In 1923, the British novelist D. H. Lawrence offered a grim assessment of America and Americans: “All the other stuff, the love, the democracy, the floundering into lust, is a sort of by-play. The essential American soul is hard, isolate, stoic, and a killer. It has never yet melted.”
Lawrence’s observations of the American character did not draw upon deep wells of direct personal experience. When he wrote those lines, he had only been living in the United States for a bit more than a year and had spent much of that time among artists and the literati. But he was neither the first nor the last to make such an observation. Nearly 50 years ago, surveying both the wreckage of the 1960s and centuries of archives, the brilliant historian Richard Hofstadter acknowledged that “Americans certainly have reason to inquire whether, when compared with other advanced industrial nations, they are not a people of exceptional violence.”

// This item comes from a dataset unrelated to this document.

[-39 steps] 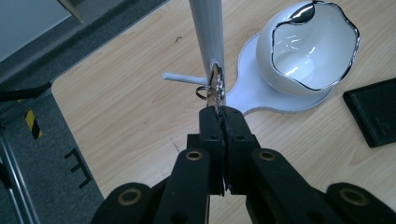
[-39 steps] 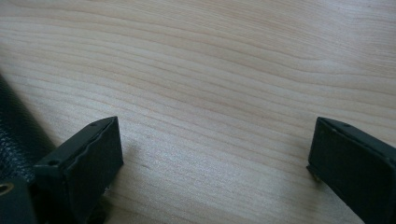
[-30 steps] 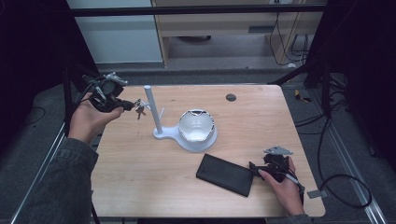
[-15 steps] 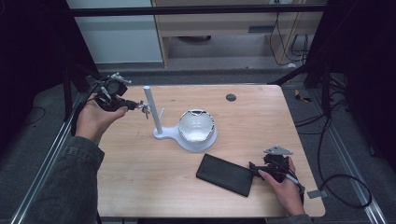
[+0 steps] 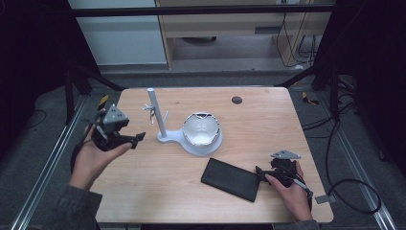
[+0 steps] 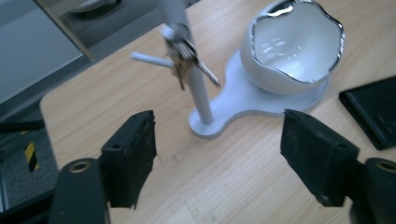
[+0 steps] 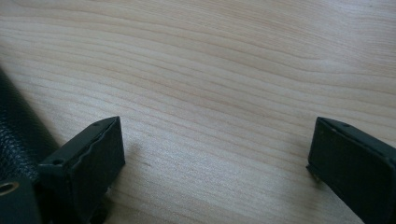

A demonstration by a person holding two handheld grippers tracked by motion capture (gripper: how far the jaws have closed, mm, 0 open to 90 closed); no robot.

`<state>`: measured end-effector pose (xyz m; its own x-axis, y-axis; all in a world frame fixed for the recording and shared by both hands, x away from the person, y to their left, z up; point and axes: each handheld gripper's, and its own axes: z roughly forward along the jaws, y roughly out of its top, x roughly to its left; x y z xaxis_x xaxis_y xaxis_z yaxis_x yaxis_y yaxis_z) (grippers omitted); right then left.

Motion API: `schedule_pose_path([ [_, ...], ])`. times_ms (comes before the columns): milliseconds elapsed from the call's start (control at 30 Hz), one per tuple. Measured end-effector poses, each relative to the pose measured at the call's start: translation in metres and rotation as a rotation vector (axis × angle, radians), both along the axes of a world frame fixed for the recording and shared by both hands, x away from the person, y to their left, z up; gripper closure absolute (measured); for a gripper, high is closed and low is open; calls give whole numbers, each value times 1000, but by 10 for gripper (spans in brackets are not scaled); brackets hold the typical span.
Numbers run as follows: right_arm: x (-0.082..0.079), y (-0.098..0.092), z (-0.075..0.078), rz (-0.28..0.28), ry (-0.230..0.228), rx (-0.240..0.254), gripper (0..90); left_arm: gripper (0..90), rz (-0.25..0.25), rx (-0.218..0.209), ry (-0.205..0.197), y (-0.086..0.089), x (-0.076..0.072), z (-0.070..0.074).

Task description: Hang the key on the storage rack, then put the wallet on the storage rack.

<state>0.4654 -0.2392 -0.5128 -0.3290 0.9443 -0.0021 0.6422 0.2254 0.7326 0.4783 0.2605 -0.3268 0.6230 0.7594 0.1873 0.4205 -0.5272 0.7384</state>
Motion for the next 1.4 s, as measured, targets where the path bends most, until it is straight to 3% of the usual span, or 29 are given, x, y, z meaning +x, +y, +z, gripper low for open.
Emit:
schedule_pose_path([
  [133,0,0,0,-8,2,2,37,143,-52,-22,22,-10,-10,-29],
  [200,-1,0,0,-9,4,4,38,107,-68,-39,22,-15,-12,-37],
  [267,-1,0,0,-9,1,1,43,102,-100,-100,24,-27,-17,-50],
  [300,-2,0,1,-10,-2,-2,58,102,-113,-106,29,-32,-18,-55],
  [433,-10,0,8,7,-47,-20,80,138,-177,-86,63,-66,-21,-85],
  [500,-19,1,14,21,-68,-9,88,174,-216,-48,93,-82,-22,-103],
  [567,-26,3,19,42,-99,-16,109,200,-224,-20,107,-93,-24,-114],
  [600,-34,4,23,66,-124,-26,163,253,-227,-16,112,-99,-26,-121],
  [700,-38,6,27,74,-146,-32,235,285,-251,-16,140,-110,-32,-132],
  [767,-41,8,31,84,-165,-36,326,391,-258,-26,155,-116,-37,-138],
  [833,-42,9,32,88,-176,-49,382,455,-266,-9,152,-119,-40,-141],
  [867,-42,9,32,89,-177,-53,406,529,-270,9,141,-120,-41,-142],
  [933,-43,9,32,100,-187,-60,473,636,-280,-6,143,-122,-42,-143],
  [1000,-42,8,34,104,-209,-70,556,777,-288,8,141,-124,-43,-144],
  [1200,-44,8,34,130,-231,-71,664,892,-315,50,183,-129,-38,-148],
  [1400,-58,8,36,146,-251,-81,742,898,-356,89,218,-138,-31,-151],
])
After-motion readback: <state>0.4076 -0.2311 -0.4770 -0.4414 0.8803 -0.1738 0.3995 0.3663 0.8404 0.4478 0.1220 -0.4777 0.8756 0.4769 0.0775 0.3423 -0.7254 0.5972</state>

The allegation that the American character is essentially murderous — or at least more murderous than that of other nations — still strikes a chord today. It’s not just the periodic invitations to violence that Republican presidential nominee Donald Trump has issued over the course of his campaign, most recently against his Democratic competitor Hillary Clinton. This summer’s headlines have also enumerated trauma after trauma. Eight members of a single family murdered in Ohio. Forty-nine dead in a mass shooting in Florida. Shootings by police claiming the lives of black Americans in Louisiana, Minnesota, and Maryland. Fatal shootings of police in Texas, Louisiana, and California. Breaking reports of horror follow one another fast enough to induce a kind of whiplash.
Or consider the strenuousness with which each political party now routinely denies that Americans are inherently violent, a refrain that can begin to feel like protesting too much. In his final speech at the Republican National Convention last month, Trump bemoaned the “violence in our streets and the chaos in our communities” but, true to form, laid the blame on hordes of “illegal immigrants … roaming free to threaten peaceful citizens”; “brutal Islamic terrorism”; and the enabling of a Democratic president whom Trump has previously and unsubtly intimated isn’t really American himself.
Democrats likewise tend to suggest that, for Americans, acts of violence are an aberration. Announcing a gun safety program in the wake of last December’s mass shooting in San Bernardino, California, President Barack Obama declared: “We are not inherently more prone to violence. But we are the only advanced country on Earth that sees this kind of mass violence erupt with this kind of frequency.” From this perspective, violence in America does not indicate anything “inherent” in the American character: It is about the presence of guns, the availability of which is a contingent and remediable matter of policy.
But what if there’s good reason to believe that being American has always involved a relationship of some kind to violence — whether as its victim, as its perpetrator, as a complicit party, or even as all of these at once. Rather than assuming, in Obama’s words, that Americans are “not inherently more prone to violence,” the country owes it to itself to finally try to consider the question directly.
FBI agents investigate a damaged wall of the nightclub in Orlando, Florida, where a mass shooter, Omar Mateen, killed 49 people on June 12, 2016. Photo credit: JOE RAEDLE/Getty Images
How is violence quantified, and what are the benchmarks used to assess whether a given society’s level of violence is high or low, normal or exceptional? The general practice among researchers across numerous disciplines is to present yearly “intentional homicide” rates per 100,000 of a given nation’s population; crucially, these figures do not include deaths directly related to full-blown wars.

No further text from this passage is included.